Butt Stuff! Engaging your Glutes!
Holy cow that is so inappropriate…. right!
If you are not using your glutes well, you’re leaving a lot of weight on the table. I.e.; If your glutes are not strong, you’re limiting yourself. You’re going to use your glutes in all your lifts. All of them.
Even bench. Yes, bench!!!
If you don’t have leg drive in the bench you won’t be able to lift that weight you want to lift off your chest.
Glutes are a piece to the puzzle that is generally left out.
Strong engaged glutes are just as much important in real life as they are in the gym. They might be even more important in real life, because if you are using your glutes well, determines how your lower back is going to feel.
I heard this quote the other day on a podcast I listen to called “Bare Naked Health” and its truth hit me hard:
“3 things we are designed to do; stand, walk, squat.“
Standing Glute Function
A proper way to stand would be with glutes engaged. This is not something most of us think about because we think of standing as passive. If your glutes don’t properly support you when you stand, you will have poor posture and weak abs, which leads to back pain, knee pain, even shoulder pain.
Walking Glute Function
Glutes stabilize how you walk and play a huge role in propelling us forward if we engage them properly. When you walk, how you use your glutes even determines your foot placement and stride. Considering how much we walk per day, this is important!
If you aren’t using your glutes well when you walk, you use quads, low back and calves more. This compensatory pattern leads to poor posture, back pain, and fatigue.
Squatting Glute Function
Squatting in this situation refers to our everyday squat movements, such as sitting on the couch, getting out of your car, picking up dog toys off the floor, and walking up stairs. If you don’t engage your glutes during these squat movements and their real-life variations, you will again compensate by using your low back and other muscles that don’t function as well in that capacity, and you are more likely to injure yourself.
Combine these poor movements with many of our sedentary lifestyles, and we have a recipe for exhaustion, fatigue, and pain.
Now let’s apply this framework to the things that matter: your lifts!
Glutes in the Squat
When glutes properly function in a squat, you’ll move through the lift stable, smoother, and faster.
Your glutes will help you move out of the hole faster.
If you aren’t using your glutes when you squat, you’ll end up relying on your low back and quads (mainly) to lift yourself up. This will cause you to fall forward on your toes, risking injury and missing the lift.

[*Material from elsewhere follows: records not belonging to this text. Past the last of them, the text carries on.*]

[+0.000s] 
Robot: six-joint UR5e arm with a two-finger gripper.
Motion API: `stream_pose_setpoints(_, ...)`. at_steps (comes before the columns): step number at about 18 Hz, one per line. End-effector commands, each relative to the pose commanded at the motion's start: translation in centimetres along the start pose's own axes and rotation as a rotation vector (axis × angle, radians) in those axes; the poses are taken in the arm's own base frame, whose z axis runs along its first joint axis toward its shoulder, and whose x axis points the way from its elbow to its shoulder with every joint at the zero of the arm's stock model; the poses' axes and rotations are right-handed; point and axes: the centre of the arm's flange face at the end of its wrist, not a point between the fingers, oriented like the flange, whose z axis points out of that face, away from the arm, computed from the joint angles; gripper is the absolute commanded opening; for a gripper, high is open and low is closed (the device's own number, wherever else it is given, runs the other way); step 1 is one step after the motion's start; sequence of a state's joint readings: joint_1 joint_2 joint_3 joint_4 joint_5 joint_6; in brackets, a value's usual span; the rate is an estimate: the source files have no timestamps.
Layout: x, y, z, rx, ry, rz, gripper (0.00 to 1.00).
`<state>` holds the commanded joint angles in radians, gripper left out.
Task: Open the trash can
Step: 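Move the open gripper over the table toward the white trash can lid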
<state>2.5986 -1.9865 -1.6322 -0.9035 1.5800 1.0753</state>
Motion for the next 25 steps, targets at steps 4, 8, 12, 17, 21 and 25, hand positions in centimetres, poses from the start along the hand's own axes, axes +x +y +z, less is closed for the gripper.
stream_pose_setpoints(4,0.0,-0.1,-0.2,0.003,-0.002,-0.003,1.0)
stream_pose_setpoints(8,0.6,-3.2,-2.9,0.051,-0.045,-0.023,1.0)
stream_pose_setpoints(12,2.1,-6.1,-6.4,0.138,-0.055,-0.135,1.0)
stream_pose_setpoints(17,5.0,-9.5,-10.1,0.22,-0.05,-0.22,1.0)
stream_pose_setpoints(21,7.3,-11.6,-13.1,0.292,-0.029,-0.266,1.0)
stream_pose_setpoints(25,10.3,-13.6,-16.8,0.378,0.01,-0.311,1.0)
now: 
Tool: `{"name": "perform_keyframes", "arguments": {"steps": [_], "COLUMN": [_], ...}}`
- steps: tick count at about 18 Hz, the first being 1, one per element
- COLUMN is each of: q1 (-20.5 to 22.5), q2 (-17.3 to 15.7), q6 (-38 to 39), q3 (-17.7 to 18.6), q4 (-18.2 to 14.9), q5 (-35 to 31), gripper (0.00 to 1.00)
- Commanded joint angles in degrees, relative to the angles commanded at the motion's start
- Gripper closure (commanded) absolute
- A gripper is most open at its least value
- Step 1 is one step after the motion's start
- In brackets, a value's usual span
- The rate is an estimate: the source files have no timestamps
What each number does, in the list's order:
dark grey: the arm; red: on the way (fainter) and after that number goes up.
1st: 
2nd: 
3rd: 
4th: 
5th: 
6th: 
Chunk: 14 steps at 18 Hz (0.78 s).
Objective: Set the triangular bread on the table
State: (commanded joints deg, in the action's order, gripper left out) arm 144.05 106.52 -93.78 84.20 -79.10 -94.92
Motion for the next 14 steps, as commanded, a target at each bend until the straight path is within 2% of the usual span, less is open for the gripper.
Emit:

Glutes pull this together for strength and stability needed to lift the weight.
Glutes in the Deadlift
Like the squat, if you aren’t deliberately using your glutes, you will most likely use your lower back. Your hips will shoot up in the air and you tend to be front loaded. Now, your lower back does function to help you during the deadlift; however, your low back is not intended to function as your prime mover. You’ll feel stable and more powerful during the bottom of the lift, all the way through completion. In the entirety of the lift you’ll lift more weight if you incorporate your glutes.
Glutes in the Bench Press
This one is a thinker. You might wonder how your
Glutes bring the lower half of your body into the lift. If you don’t use your glutes during the bench, your leg drive will not be as efficient through the press.
If you do use your glutes,
-more leg drive
In turn, your total goes up.
How to Make Your Glutes Stronger
Here are some exercises to strengthen your glutes- I’m including videos with them as well;
Stand tall with your feet shoulder-width apart and arms hanging at your sides. Lower your butt down to your deepest depth that you can keep your chest up/lower back engaged, and knees driving out over your heels, (depending on your flexibility your knees will either be over your heels, mid-foot or toes. But never past your toes). When you hit your deepest depth, drive through your heels, squeeze your butt cheeks together like your trying to hold a penny between them and drive the hip over your knees while squeezing those quads to keep you from hyper extending. You should stay firm from shoulders to toes from the minute you start your squat until you reach the top again.
Lay flat on the floor, bend your knees to about 90 degrees, and make sure your feet are flat on the floor. You can also elevate your upper-back up on a bench, and to help your balance you can stretch your arms out to each side. Squeeze your glutes (butt muscles), drive your hips to the ceiling, and hold for 1 to 2 seconds. It’s very important that you don’t hyper-extend your lower back at the top, so make sure you keep those abdominal's engaged.
Banded Hip Thrusters
These are pretty much the same thing as regular hip thrusters, but now you are adding resistance bands to the exercise. You can put a dumbbell on each side of your hips on the floor, then connect a band that will sit on your hips, if you don't have pins to hold the bands. Bend your knees to about 90 degrees, and make sure your feet are flat on the floor. Squeeze your glutes (butt muscles), drive your hips to the ceiling, and hold for 1 to 2 seconds.